* Exercise prompt:
Among the entries below, find the lines with "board" and copy them.

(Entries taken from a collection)

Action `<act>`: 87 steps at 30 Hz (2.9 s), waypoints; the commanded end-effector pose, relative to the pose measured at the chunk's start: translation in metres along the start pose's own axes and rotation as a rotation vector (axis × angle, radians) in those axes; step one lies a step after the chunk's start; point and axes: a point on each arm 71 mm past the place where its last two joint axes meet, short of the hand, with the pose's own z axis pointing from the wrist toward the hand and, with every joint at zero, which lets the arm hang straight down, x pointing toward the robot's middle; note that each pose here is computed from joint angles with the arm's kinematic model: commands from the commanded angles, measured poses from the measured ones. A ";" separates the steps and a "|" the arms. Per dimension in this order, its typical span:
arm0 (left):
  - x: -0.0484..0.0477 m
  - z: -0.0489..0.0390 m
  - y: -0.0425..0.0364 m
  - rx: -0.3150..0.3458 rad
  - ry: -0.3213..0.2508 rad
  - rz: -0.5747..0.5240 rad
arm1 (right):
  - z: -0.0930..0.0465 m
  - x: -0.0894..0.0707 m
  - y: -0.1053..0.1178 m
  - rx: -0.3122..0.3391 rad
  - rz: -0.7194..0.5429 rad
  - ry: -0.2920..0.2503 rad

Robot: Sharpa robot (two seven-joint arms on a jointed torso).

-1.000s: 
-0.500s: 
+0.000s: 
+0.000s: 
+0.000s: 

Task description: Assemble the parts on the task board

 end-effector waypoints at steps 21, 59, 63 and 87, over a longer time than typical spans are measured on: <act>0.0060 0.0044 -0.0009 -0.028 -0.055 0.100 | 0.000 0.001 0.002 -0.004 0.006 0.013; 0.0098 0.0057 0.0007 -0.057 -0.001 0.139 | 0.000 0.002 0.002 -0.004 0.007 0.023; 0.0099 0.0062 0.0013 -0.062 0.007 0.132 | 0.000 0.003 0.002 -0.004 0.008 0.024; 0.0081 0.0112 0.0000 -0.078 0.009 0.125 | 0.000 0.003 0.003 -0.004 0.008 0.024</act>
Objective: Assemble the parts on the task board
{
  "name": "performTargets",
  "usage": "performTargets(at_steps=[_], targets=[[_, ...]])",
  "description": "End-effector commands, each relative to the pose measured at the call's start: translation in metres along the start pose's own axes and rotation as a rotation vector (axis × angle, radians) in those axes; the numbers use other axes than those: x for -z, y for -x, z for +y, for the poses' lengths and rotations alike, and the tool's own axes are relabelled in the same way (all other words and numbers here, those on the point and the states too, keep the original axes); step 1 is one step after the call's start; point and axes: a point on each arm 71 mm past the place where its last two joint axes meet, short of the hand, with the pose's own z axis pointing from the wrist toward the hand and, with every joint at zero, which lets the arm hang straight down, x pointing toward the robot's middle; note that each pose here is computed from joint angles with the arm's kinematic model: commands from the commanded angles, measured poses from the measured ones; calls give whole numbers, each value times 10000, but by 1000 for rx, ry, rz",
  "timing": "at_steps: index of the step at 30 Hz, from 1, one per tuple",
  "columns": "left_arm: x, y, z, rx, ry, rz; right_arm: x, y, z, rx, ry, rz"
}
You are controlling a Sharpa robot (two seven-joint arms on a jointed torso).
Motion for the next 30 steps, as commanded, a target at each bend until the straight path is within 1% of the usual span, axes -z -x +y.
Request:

* Exercise result:
Task description: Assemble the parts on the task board
Objective: Assemble the parts on the task board

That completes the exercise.